Pero hasta ahí llega su relación con el Superflat (término asimilable al Poku), que en su concreción positivista favorece un materialismo radical donde todo es aprensible a través del poder del avance tecnológico y el corazón se ofrenda al dios de lo útil.
Edu nunca llegaría a ser cínico.
No cuando la parte que le interesa del Pop, como ya apunté al principio, es la más contradictoria, la más sospechosa y secuaz, aquella que no exime de valores trascendentes a los productos de la cultura y la subcultura popular.

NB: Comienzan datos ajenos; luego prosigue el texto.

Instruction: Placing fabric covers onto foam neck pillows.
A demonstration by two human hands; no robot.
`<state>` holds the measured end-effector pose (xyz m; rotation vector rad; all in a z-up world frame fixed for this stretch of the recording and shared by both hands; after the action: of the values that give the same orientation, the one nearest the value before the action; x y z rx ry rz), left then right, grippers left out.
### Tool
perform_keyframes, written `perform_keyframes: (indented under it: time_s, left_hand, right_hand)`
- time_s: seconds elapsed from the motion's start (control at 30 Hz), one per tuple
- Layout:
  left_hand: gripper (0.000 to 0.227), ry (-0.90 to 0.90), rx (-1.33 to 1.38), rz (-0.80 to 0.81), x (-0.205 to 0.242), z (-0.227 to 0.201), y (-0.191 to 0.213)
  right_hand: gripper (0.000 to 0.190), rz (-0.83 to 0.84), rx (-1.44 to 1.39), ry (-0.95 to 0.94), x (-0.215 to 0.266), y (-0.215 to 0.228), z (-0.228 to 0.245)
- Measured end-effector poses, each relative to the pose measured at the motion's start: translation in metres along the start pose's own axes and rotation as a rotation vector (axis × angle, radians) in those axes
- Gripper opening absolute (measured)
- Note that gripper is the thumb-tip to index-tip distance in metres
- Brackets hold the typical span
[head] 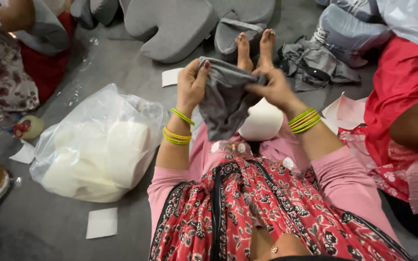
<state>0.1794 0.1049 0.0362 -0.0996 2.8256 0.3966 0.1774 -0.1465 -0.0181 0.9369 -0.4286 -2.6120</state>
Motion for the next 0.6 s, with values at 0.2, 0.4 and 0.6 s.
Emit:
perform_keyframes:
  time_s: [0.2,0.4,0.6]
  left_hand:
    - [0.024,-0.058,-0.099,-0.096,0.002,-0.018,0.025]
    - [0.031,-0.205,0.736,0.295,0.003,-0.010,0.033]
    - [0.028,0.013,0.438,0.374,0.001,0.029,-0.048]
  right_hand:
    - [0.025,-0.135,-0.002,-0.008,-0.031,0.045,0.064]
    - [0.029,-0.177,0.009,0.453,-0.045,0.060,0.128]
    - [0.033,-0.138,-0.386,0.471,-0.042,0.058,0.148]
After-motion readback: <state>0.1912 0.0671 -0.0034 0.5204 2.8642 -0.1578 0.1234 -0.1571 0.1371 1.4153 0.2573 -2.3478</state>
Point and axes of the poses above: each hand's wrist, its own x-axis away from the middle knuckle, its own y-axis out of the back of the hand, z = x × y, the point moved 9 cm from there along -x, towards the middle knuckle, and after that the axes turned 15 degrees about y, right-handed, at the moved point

Es por esta vertiente más simbolista del Pop, por donde se desvela la profunda vocación romántica del autor. Y puesto que no hablamos del Simbolismo como literatura, eso sería lo fácil, si no de la puerta que pone en contacto el mundo visible con el invisible, la que Eduardo utiliza como una pulsión, contraria al propio espíritu asequible del Pop. Hablamos de la rotura con lo cotidiano, de la derrota del orden, la anomalía, lo inabarcable, lo subversivo... entendido de un modo muy especial, mejor utilizando sus propios términos: lo "molante", lo "chanante", como una categoría diferenciada y no vinculada necesariamente al valor de calidad. Una imagen puede ser poderosa, empática, perturbadora, sutil, puede tener tal entidad que SEA más allá de todo sentido. Pero si no se revuelve, si no es capaz de traicionar su propia idea, si no se sacrifica como emblema para estar vivo, no será "chanante". Porque hay algo poderosamente imperfecto, bizarro, humano, que se agita y empuja el invisible velo que marca el límite de la experiencia estética.